Exercise aim: Among the records below, find the lines with the word "beside" and copy them.

Recorded data:
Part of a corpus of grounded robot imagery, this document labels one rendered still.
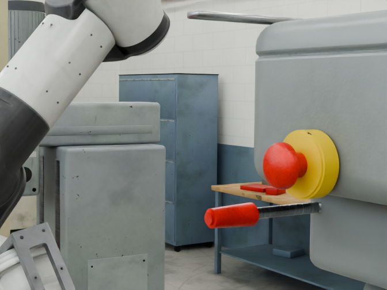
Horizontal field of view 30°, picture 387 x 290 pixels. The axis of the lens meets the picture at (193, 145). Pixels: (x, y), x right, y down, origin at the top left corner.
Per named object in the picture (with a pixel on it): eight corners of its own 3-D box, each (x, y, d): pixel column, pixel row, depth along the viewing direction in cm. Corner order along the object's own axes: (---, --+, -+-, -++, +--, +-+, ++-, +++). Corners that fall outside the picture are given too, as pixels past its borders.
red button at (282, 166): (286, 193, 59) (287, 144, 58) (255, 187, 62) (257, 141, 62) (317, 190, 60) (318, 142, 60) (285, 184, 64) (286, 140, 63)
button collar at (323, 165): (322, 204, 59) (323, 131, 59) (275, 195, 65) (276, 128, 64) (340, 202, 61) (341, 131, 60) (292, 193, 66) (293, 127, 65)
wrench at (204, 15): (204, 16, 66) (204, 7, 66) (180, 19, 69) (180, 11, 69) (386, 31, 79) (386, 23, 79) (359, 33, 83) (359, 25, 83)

--

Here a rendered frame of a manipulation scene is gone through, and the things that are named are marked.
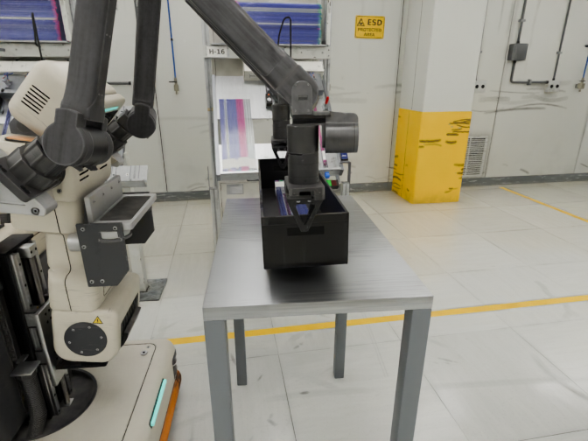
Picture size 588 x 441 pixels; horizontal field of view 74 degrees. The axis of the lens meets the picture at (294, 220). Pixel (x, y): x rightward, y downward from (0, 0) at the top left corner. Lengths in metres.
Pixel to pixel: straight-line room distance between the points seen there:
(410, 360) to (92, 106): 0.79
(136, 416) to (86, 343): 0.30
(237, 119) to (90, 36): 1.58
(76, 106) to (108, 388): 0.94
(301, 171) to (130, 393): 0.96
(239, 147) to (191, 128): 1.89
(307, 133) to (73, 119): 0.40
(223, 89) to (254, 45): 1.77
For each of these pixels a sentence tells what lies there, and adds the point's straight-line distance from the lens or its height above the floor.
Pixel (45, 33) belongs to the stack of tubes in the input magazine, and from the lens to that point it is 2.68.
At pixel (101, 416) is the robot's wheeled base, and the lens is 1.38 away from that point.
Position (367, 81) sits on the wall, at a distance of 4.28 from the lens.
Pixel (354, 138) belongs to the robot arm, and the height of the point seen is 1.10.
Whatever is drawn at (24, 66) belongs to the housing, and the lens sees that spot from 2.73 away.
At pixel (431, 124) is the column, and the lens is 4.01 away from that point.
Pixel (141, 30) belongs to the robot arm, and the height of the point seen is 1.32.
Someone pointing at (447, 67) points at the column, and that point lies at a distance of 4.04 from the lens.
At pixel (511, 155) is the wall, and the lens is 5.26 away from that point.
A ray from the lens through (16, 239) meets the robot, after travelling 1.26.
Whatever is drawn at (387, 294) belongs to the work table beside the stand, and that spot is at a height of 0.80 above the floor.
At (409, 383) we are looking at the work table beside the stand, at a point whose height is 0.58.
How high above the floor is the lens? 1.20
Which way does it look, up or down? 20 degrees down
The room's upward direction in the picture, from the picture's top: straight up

Solution below:
Whatever is drawn at (387, 294) belongs to the work table beside the stand, and that spot is at a height of 0.80 above the floor.
At (409, 383) we are looking at the work table beside the stand, at a point whose height is 0.58.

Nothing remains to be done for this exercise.